Page 72 of Sinner's Secret

She bucked and tried to kick him, throwing her heels back in an attempt to connect with his knee or any other vulnerable part of his body.

“Let me go,” she yelled.

“I’m not going to hurt you,” he said, keeping his tone gentle. “I swear, I will never hurt you.”

She screeched and kept wiggling to get away, but he had her securely. He kept repeating that he wasn’t going to hurt her, that she was safe, that he’d keep her safe no matter what.

She ran out of gas after thirty or forty seconds, breathing heavy, her muscles quivering with fatigue. Then she began to cry, and instead of trying to get away, she sagged against him and choked out, “Baz?”

He never wanted to hear his name spoken in that desperate, despair-filled tone again.

“I’m here,” he said and let her turn around so she could bury her face in his shoulder and sob. It took a while before she had all the stress out of her system.
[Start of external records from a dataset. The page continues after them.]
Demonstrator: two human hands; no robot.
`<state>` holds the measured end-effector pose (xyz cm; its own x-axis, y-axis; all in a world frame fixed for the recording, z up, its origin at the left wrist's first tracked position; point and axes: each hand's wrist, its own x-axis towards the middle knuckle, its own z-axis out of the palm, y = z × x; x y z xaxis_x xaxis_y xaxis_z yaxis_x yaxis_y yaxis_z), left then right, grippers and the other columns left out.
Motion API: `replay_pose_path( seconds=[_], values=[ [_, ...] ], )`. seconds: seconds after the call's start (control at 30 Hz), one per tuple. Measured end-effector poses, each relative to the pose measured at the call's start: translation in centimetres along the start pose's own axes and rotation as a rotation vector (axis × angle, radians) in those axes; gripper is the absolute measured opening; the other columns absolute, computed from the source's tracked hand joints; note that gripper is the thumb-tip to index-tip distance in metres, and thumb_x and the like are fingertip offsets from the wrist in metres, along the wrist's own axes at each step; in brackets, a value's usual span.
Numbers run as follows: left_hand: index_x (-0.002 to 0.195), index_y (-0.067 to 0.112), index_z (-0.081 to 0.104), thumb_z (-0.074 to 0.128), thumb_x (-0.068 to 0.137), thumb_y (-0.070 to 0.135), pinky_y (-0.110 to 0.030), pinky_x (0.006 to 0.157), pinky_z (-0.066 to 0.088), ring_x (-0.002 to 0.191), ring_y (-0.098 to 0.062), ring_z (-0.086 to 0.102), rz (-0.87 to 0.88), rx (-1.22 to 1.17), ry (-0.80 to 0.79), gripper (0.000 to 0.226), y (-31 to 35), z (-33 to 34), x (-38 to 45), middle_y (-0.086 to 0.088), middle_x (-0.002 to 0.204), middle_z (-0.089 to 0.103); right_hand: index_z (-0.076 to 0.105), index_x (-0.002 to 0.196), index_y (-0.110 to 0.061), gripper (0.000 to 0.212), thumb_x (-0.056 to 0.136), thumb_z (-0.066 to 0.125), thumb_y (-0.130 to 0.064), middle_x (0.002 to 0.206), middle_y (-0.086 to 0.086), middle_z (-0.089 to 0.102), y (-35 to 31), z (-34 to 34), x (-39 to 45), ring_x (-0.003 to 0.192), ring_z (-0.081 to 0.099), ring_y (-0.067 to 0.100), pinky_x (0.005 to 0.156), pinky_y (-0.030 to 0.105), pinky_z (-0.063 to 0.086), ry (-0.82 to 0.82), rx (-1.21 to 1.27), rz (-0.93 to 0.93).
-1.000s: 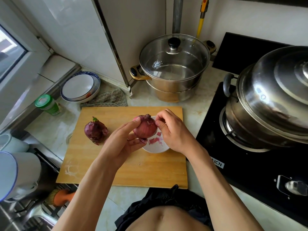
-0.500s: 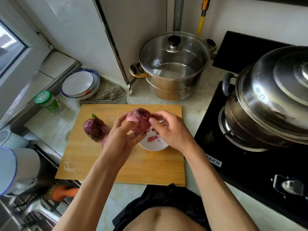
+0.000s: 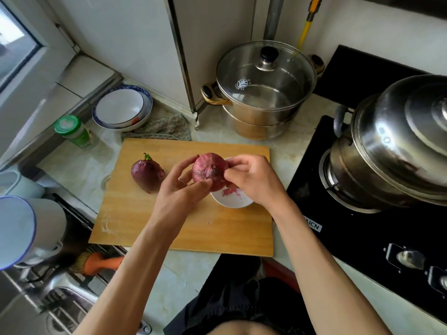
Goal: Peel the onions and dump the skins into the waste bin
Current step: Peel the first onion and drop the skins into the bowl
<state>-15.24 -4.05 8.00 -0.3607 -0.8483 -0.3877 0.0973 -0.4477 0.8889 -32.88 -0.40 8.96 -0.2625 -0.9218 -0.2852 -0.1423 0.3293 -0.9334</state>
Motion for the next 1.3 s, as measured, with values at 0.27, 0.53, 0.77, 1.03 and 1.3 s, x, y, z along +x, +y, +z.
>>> replay_pose_path(
  seconds=[0.27,0.53,0.77,1.03,1.3],
  values=[
    [0.133,0.019,0.062,0.071,0.085,-0.013,-0.036,0.089,0.058,0.104,-0.027,0.072,0.033,0.033,0.020,0.059,-0.6,-0.3,-0.5,-0.008,0.120,0.075,0.075,0.097,-0.012,0.028,0.072,0.064,-0.017,0.076,-0.002,0.077,-0.6,0.9,-0.4,0.071,0.075,0.023,0.077,0.049,0.061,0.019,-0.148,-0.002],
    [0.132,0.017,0.062,0.072,0.082,-0.017,-0.024,0.080,0.056,0.096,-0.017,0.074,0.111,0.054,0.127,0.061,-0.7,1.6,-1.4,-0.003,0.118,0.075,0.075,0.099,-0.009,0.022,0.082,0.064,0.000,0.082,0.001,0.078,0.1,0.2,0.0,0.069,0.074,0.016,0.057,0.030,0.060,0.061,-0.115,-0.081],
    [0.134,0.015,0.062,0.071,0.082,-0.017,-0.024,0.080,0.057,0.102,-0.023,0.074,0.144,0.038,0.149,0.061,-1.3,3.1,-2.5,-0.009,0.120,0.075,0.078,0.098,-0.016,0.026,0.087,0.059,-0.002,0.086,0.001,0.078,1.6,-1.5,-1.3,0.080,0.075,0.015,0.068,0.026,0.061,0.007,0.091,-0.157],
    [0.134,0.014,0.062,0.073,0.079,-0.018,-0.038,0.093,0.059,0.110,-0.031,0.073,0.176,0.089,0.129,0.065,-1.3,4.2,-1.9,-0.009,0.123,0.074,0.074,0.106,-0.017,0.022,0.091,0.068,-0.002,0.083,-0.009,0.076,2.4,-3.0,-1.5,0.077,0.075,0.010,0.060,0.019,0.056,-0.033,0.248,-0.231],
    [0.133,0.015,0.063,0.077,0.074,-0.016,-0.037,0.095,0.059,0.110,-0.028,0.073,0.216,0.247,0.059,0.068,0.0,3.0,-1.3,-0.008,0.125,0.073,0.076,0.107,-0.006,0.022,0.090,0.064,-0.002,0.079,-0.012,0.073,2.6,-2.3,-1.6,0.077,0.072,0.007,0.055,0.015,0.053,0.047,0.162,-0.256]
  ],
)
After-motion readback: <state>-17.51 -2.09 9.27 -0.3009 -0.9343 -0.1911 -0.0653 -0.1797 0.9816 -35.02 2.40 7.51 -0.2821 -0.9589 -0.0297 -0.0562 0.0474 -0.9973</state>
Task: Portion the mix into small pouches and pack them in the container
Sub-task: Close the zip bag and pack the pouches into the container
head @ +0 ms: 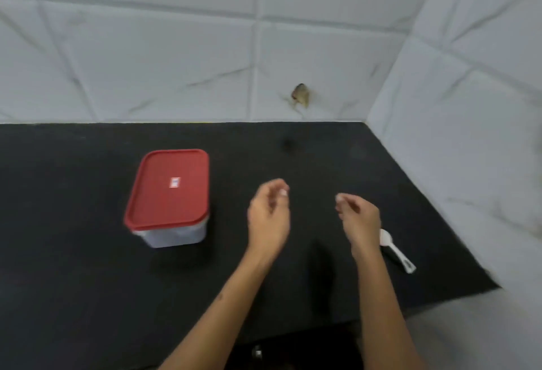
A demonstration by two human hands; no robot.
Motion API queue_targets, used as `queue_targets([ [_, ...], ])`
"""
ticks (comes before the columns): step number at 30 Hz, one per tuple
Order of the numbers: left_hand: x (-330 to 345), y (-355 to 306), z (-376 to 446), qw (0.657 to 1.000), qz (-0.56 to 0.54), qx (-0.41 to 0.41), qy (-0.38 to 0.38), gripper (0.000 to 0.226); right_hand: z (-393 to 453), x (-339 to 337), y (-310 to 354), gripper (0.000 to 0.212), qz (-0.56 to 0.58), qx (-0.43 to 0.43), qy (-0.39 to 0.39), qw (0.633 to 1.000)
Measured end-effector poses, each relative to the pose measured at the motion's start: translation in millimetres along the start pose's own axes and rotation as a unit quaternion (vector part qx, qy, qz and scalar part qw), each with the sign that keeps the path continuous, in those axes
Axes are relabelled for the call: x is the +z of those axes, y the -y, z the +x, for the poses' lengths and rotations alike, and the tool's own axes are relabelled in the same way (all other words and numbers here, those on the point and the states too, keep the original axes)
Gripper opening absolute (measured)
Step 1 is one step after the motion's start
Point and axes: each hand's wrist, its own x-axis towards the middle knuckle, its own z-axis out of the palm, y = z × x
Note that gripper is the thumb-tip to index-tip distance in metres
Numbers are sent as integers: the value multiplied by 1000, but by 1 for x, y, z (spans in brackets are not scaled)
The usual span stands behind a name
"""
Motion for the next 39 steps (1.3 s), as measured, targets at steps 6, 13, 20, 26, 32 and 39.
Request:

He picked her up and carried her to the bunk where she’d slept and set her down next to him.

She rubbed her face, clearing the tears away, then met his gaze and said, “Lucy, you got some ‘splainin to do.”

That made him chuckle, but not for long. “It’s a very long story.”

“I think I’m owed the entire thing.”

He sighed and nodded. “Okay, I guess I’ll start at the beginning. As near as I can figure it, I was born in 1326 in a region near what is now Slovenia.”

She blinked and opened her mouth but stopped short of saying anything.

He smiled grimly. “I know, most of my life sounds absolutely crazy. Let me tell the whole thing, then you can ask questions, okay?”

She nodded.

“When I was twenty-two, the Sweating Sickness swept through the area. A lot of people died, but several members of my family, including me, didn’t. The virus that caused the disease did something different to us. Something permanent. Something that has made me wish many, many times we’d just died like all the rest.”

He paused to collect his thoughts.

“We’ve only come to understand in the last twenty years what happened to those of us who were changed. You’ve heard of rheumatoid arthritis?”

She nodded again, but he continued. “It’s an auto-immune disease where the body attacks a specific part of itself it sees as foreign. Sometimes, our immune system overreacts to viruses or bacteria, making us sicker than the pathogen did all by itself. Well, our bodies overreacted to the virus that caused the Sweating Sickness in a way that was completely unique.” He paused for a moment. “You also need to know that this reaction only occurred in a few people from a few families. People with a very specific genetic mutation. Everyone else either got sick then recovered normally or got sick then died.”

“Okay,” she said after he waited for her to respond, then tilted her head in a listening pose.

“Our immune systems did something different. They went into overdrive, not making things worse, but repairing...everything.”

“Repairing?”

He shrugged. “It’s been nearly 800 years since I was born, but I look the same today as I did the day I was exposed to the Sweating Sickness. I don’t age. If I’m wounded, I heal, fast. I’m a bit stronger and my senses are a bit sharper than a regular human’s. The one huge drawback is how I get my nutrition.”

“Blood?”

“Yeah, blood. Our bodies stopped being able to process food into fuel. Now, we have to get it directly from someone else’s blood.”

“Does that mean the blood has to be fresh, taken directly from a living person?”

“Yes. Donated blood, like a unit for transfusion, loses all of its nutritional value for us after about twelve hours.”

“And you can’t sleep.”

“Correct. We’re too hypervigilant. Like I said earlier, I can get into a sort of Zen state that allows my body and brain to rest without actually becoming unconscious. I’m still aware of my surroundings, still able to react.”

She looked down for a second. “When that drive-by shooting happened, you were wearing a vest, but were you still wounded by some of the bullets, and you just healed really fast?”